__WHAT TO PRODUCE__
All lines from the one containing "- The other" through the end of the data below are to be transcribed exactly. Leave out the rest.

__AVAILABLE DATA__

★ ★ ★ ★

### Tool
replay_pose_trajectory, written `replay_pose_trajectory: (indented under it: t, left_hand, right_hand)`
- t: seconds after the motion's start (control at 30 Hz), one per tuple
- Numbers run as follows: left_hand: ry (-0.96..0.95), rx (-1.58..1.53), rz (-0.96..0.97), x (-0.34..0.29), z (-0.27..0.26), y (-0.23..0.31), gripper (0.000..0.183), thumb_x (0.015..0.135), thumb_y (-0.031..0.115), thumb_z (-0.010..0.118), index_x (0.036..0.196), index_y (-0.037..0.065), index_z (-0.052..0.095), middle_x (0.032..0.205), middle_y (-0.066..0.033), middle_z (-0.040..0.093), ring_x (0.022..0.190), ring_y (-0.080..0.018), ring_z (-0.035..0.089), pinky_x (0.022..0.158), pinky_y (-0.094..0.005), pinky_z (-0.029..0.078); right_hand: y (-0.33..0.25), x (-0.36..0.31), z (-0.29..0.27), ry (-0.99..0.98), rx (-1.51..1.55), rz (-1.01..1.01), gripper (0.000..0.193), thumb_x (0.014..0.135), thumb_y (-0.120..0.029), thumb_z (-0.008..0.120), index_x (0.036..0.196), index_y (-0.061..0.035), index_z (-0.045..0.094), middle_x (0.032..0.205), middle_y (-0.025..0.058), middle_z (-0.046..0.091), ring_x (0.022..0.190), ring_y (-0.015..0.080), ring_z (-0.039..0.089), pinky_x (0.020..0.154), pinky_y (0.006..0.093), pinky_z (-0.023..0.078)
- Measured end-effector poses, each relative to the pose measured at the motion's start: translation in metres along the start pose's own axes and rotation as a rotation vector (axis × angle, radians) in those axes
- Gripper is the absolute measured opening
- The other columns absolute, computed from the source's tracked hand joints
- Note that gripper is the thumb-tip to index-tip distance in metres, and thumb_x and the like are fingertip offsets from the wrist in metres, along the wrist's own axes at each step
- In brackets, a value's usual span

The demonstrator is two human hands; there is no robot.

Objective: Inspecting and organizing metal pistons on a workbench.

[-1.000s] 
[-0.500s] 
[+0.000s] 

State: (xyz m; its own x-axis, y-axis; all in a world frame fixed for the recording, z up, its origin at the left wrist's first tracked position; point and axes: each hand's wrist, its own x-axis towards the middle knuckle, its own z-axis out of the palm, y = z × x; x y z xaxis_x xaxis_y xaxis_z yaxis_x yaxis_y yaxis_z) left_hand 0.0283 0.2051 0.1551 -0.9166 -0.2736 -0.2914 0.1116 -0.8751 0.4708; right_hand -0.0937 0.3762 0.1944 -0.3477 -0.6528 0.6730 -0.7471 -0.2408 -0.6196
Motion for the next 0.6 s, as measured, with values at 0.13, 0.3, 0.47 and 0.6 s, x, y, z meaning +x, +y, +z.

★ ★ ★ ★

__ANSWER BELOW__
- The other columns absolute, computed from the source's tracked hand joints
- Note that gripper is the thumb-tip to index-tip distance in metres, and thumb_x and the like are fingertip offsets from the wrist in metres, along the wrist's own axes at each step
- In brackets, a value's usual span

The demonstrator is two human hands; there is no robot.

Objective: Inspecting and organizing metal pistons on a workbench.

[-1.000s] 
[-0.500s] 
[+0.000s] 

State: (xyz m; its own x-axis, y-axis; all in a world frame fixed for the recording, z up, its origin at the left wrist's first tracked position; point and axes: each hand's wrist, its own x-axis towards the middle knuckle, its own z-axis out of the palm, y = z × x; x y z xaxis_x xaxis_y xaxis_z yaxis_x yaxis_y yaxis_z) left_hand 0.0283 0.2051 0.1551 -0.9166 -0.2736 -0.2914 0.1116 -0.8751 0.4708; right_hand -0.0937 0.3762 0.1944 -0.3477 -0.6528 0.6730 -0.7471 -0.2408 -0.6196
Motion for the next 0.6 s, as measured, with values at 0.13, 0.3, 0.47 and 0.6 s, x, y, z meaning +x, +y, +z.

This answer has no further content.